‘I’ll Never Dance With Another . . .’

Right around this time in 1975, during an hour or two between classes at St. Cloud State, I wandered from The Table over to the jukebox in the Atwood Center snack bar. I started scanning titles, and I’m pretty sure I saw all of the records listed in the Billboard Top Ten from March 29, 1975:

“Lady Marmalade” by LaBelle
“Lovin’ You” by Minnie Riperton
“Philadelphia Freedom” by Elton John
“Express” by B.T. Express
“You Are So Beautiful/
      It’s A Sin When You Love Somebody” by Joe Cocker
“No No Song/Snookeroo” by Ringo Starr
“Poetry Man” by Phoebe Snow
“My Eyes Adored You” by Frankie Valli
“Don’t Call Us, We’ll Call You” by Sugarloaf/Jerry Corbetta
“Have You Never Been Mellow” by Olivia Newton-John

Keeping in mind that 1975 ranks pretty high on my list of years, that’s not a great Top Ten. “Lovin’ You” hasn’t aged well, nor has Ringo’s “No No Song.” I’ve never cared for the Valli tune or the Sugarloaf/Corbetta record. And I could take or leave “Philadelphia Freedom.” So as I looked over the titles in the jukebox, I was likely looking for something different and interesting.

And I happened to notice the B-side of “Philadelphia Freedom.” Startled, I wanted to find out exactly what it was, so I dropped in a quarter, punched in its number and added two more songs. And this is what came out of the jukebox:

The story is well-known: While working on Lennon’s single “Whatever Gets You Through The Night,” Elton John asked the former Beatle to appear on stage with him. Lennon promised to do so if the record went to No. 1. And after the single topped the chart in mid-November of 1974, John asked Lennon to join him on stage at New York’s Madison Square Garden on Thanksgiving night.

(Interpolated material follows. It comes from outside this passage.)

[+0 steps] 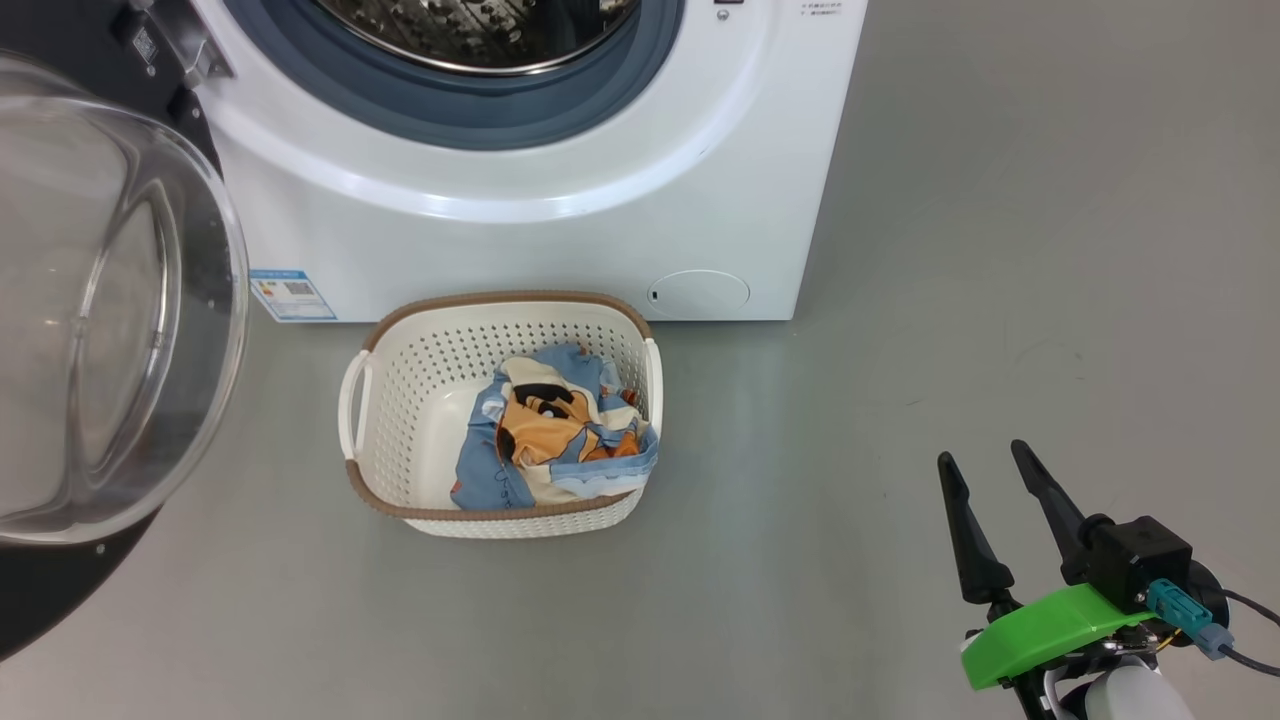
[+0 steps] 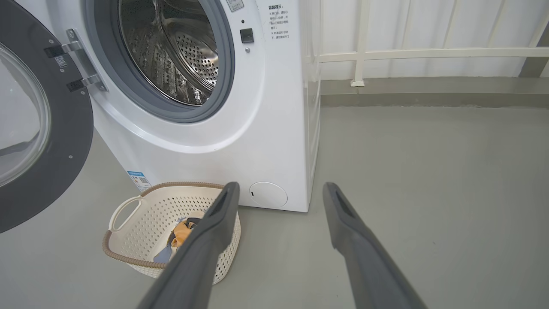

In what turned out to be Lennon’s last appearance on stage, he and John performed three numbers: Lennon’s “Lucy In The Sky With Diamonds,” which had been a No. 1 hit for John in early January 1975, “Whatever Gets You Through The Night” and “I Saw Here Standing There.” And when John released “Philadelphia Freedom” in early 1975, he put the performance of “I Saw Her Standing There” on the B-side of the single.

I have no idea how many times I played that record on the Atwood jukebox that spring, but it was a lot. Though the performance was a little ragged, it was history, and I recognized that.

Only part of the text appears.